Lets use a very simple fully connected NN and fit to the same data using JAX.

In [None]:
%pip install flax optax

In [None]:
import flax.linen as nn
import optax
from flax.training import train_state

Lets define a module that will do our fully connected layers

In [None]:
class MLP(nn.Module):
    features: list
    '''Generate a fully connected multi-layer perceptron

       Pass in `features` as a list of integers, where each integer
       specifies the number of neurons in that layer.
    '''

    @nn.compact
    def __call__(self, x):
        for feat in self.features[:-1]:
            x = nn.Dense(feat)(x)
            x = nn.relu(x)
        x = nn.Dense(self.features[-1])(x)
        return x

mlp = MLP(features=[16, 16, 1])

Next initialize the network/function parameters with random numbers. Also, the input arrays need to be in a slightly funny form.

In [None]:
# Prepare data for Flax (needs shape [N,1])
x_train = x.reshape(-1, 1)
y_train = y.reshape(-1, 1)

# Init the parameters
mlp_key = jax.random.PRNGKey(0)
params = mlp.init(mlp_key, x_train)

Before we had a learning rate of 0.1. Now we will do an optimizer which modifies the learning rate as we go to help us get the best possible solution.

In [None]:
optimizer = optax.adam(learning_rate=0.01)

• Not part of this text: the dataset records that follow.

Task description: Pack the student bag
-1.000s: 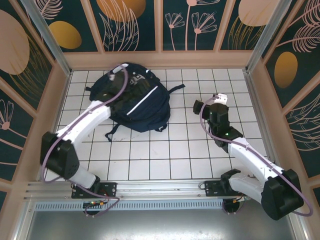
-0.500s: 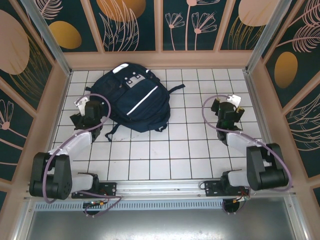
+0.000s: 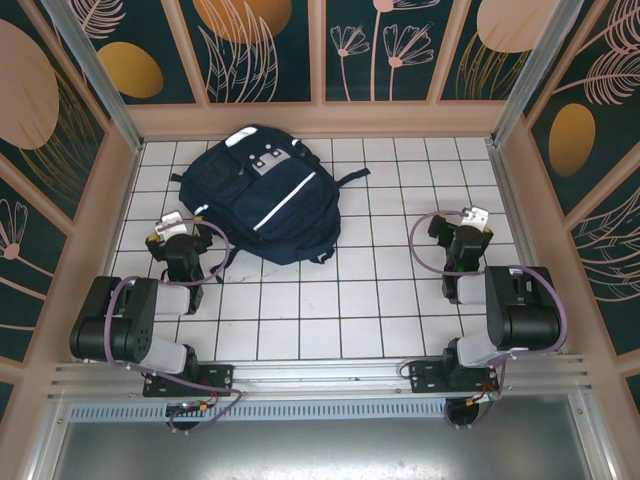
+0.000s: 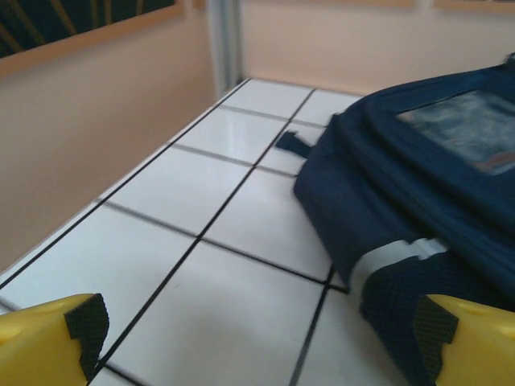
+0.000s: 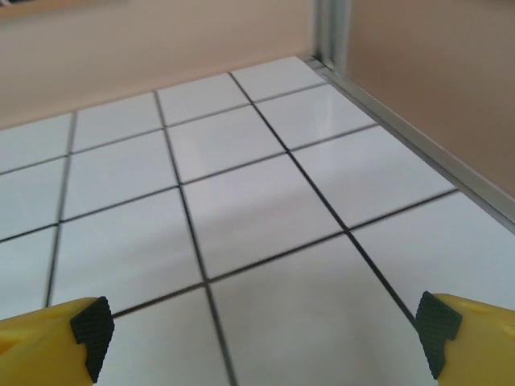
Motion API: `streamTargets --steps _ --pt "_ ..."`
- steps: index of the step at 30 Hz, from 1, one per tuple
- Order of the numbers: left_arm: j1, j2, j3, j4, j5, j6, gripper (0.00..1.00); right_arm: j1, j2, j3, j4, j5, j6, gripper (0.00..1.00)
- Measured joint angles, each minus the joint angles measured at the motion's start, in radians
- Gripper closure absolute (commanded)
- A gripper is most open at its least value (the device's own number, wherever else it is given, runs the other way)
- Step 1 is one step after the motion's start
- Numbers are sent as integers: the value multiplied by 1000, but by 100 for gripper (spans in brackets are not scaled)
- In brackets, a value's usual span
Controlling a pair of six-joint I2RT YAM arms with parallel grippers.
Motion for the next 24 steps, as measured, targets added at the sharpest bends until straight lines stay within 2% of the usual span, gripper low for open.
streamTargets --steps 5,8,24 --pt "6 31 -25 124 89 24 1 -18 28 -44 149 -128 -29 1" --pt "7 31 -26 164 113 32 1 -18 42 -57 157 -174 -45 1" --pt "11 31 -28 201 135 38 1 -18 43 -57 192 -211 -52 1"
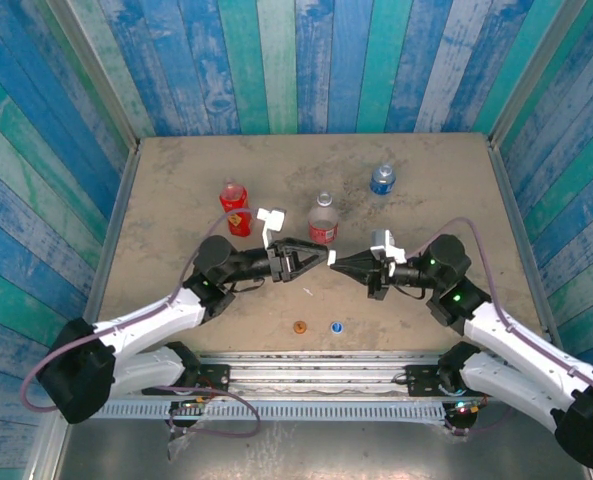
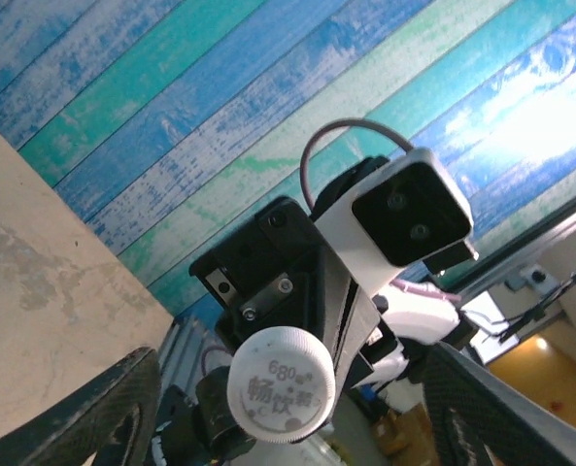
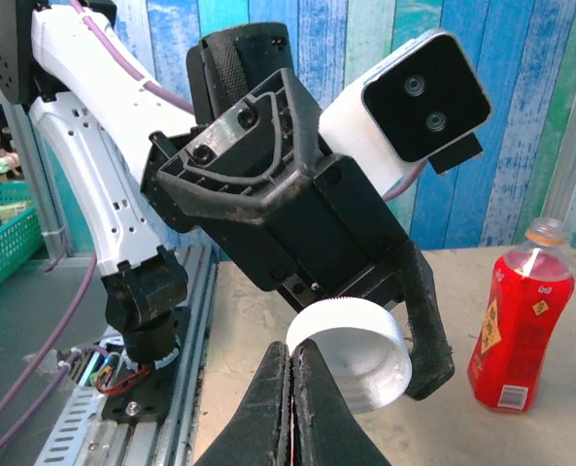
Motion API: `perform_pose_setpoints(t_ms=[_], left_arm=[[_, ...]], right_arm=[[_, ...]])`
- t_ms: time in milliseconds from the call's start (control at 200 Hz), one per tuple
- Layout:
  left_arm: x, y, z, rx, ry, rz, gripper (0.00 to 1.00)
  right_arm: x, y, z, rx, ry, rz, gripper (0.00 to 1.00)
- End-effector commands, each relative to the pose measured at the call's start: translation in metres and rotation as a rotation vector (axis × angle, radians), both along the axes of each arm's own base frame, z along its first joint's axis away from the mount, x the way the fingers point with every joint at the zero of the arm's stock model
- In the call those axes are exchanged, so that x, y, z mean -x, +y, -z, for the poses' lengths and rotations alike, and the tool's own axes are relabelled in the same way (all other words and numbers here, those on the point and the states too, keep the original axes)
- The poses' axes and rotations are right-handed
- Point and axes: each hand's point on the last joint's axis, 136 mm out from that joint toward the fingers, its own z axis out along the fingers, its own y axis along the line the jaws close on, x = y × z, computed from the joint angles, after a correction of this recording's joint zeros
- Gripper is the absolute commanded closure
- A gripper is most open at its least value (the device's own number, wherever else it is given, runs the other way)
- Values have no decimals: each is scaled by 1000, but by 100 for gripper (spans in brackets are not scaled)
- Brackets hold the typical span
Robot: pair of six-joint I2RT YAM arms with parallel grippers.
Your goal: Screw on the bottle caps
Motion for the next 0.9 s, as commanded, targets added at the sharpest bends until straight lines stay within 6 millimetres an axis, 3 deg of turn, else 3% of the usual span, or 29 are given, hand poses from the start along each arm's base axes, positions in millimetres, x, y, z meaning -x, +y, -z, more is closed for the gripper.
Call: perform_pose_setpoints(t_ms=[0, 150, 345, 896], left_arm=[[3, -11, -5, -22, -33, 45, 35], [7, -16, -3, -29, -32, 70, 43], [6, -13, -2, -53, -43, 39, 46], [10, -5, -11, -29, -82, 11, 68]], right_arm=[[2, 2, -15, -36, -56, -19, 96], [0, 3, -15, -35, -59, -13, 96], [-3, 2, -16, -31, -63, 12, 97], [-4, 4, -7, -5, -44, -1, 96]])
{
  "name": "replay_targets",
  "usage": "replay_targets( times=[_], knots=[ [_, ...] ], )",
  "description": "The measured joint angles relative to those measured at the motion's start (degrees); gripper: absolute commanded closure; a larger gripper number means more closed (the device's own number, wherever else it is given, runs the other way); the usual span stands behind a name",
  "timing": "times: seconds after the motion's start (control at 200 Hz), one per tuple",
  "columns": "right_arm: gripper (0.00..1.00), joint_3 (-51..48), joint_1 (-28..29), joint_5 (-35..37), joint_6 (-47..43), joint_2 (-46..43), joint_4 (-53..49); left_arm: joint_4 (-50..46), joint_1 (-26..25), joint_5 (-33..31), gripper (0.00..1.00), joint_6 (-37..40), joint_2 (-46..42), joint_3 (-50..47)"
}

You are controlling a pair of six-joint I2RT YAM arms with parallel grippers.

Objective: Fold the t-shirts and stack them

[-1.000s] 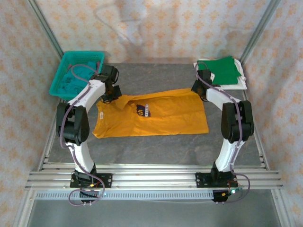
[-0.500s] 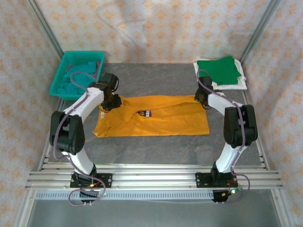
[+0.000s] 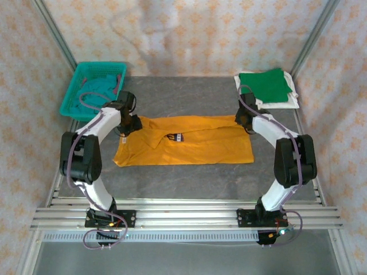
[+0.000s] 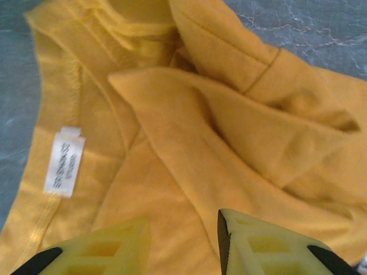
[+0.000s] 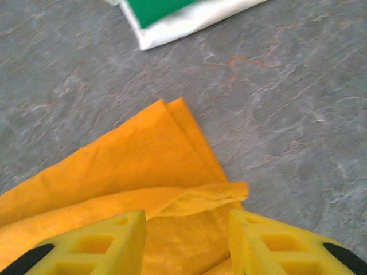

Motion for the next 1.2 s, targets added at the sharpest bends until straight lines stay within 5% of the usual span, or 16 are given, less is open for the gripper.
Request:
replay_targets(
  times=[0.48,1.046,1.201],
  knots=[
    [0.57,0.0,2.1,-1.7,-0.5,-0.2,0.0,3.0,4.4,0.0,0.62,1.0,7.9,3.6],
    [0.56,0.0,2.1,-2.1,-0.6,-0.4,0.4,3.8,4.2,-1.5,0.99,1.7,8.8,4.0],
    [0.56,0.0,2.1,-2.1,-0.6,-0.4,0.5,3.4,4.1,-2.4,0.99,1.9,4.3,4.0]
  ],
)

# Track the state (for optimizers that want to know things like variable momentum).
state = train_state.TrainState.create(apply_fn=mlp.apply, params=params, tx=optimizer)

Finally, the loss function! Which looks just like it did before.

* JIT - "Just In Time" compiling.

In [None]:
@jax.jit
def loss_fn(params, x, y):
    preds = mlp.apply(params, x)
    return jnp.mean((preds - y) ** 2)

And the training loop...

In [None]:
@jax.jit
def train_step(state, x, y):
    grad_fn = jax.value_and_grad(loss_fn)
    loss, grads = grad_fn(state.params, x, y)
    state = state.apply_gradients(grads=grads)
    return state, loss

Which we can now run...

In [None]:
num_epochs = 100
for epoch in range(num_epochs):
    state, loss = train_step(state, x_train, y_train)
    if epoch % 10 == 0 or epoch == num_epochs - 1:
        print(f"[Flax] Epoch {epoch}, Loss: {loss:.4f}")

And the results...

In [None]:
# Plot the fit
x_plot = jnp.linspace(jnp.min(x), jnp.max(x), 100).reshape(-1, 1)
y_pred = mlp.apply(state.params, x_plot).flatten()
plt.scatter(x, y, label="Data", color="black", alpha=0.5)
plt.plot(x_plot.flatten(), y_pred, color="purple", label="Flax NN Fit")
plt.plot(x_plot.flatten(), 3 * x_plot.flatten() + 2, color="green", label="Real Line")
plt.xlabel("x")
plt.ylabel("y")
plt.legend()
plt.title("Flax NN Fit vs. True Line")
plt.show()

NOTE: We lost the interpretation of what was going on - we don't have a slop!!!!!!!!!

In [None]:
# Plot the fit
x_plot = jnp.linspace(jnp.min(x), jnp.max(x), 100).reshape(-1, 1)
y_pred = mlp.apply(state.params, x_plot).flatten()
plt.plot(x_plot.flatten(), y_pred, color="purple", label="Flax NN Fit")
plt.plot(x_plot.flatten(), 3 * x_plot.flatten() + 2, color="green", label="Real Line")
plt.xlabel("x")
plt.ylabel("y")
plt.legend()
plt.title("Flax NN Fit vs. True Line")
plt.show()

And it isn't flat! Where is the PHYSICS!!?!??

## Over Fitting

Lets create a second dataset that is _independent_ of the first, and see how the loss of that varies over time.

In [None]:
new_key2, _ = jax.random.split(new_key)
new_key3, _ = jax.random.split(new_key2)

x2 = jax.random.normal(new_key3, (1000,))
jitter2 = jax.random.normal(new_key2, (1000,))
y2 = slope * x2 + intercept + 0.5 * jitter2

x_test = x2.reshape(-1, 1)
y_test = y2.reshape(-1, 1)

In [None]:
# Reset the state to be random
params2 = mlp.init(mlp_key, x_train)
state2 = train_state.TrainState.create(apply_fn=mlp.apply, params=params2, tx=optimizer)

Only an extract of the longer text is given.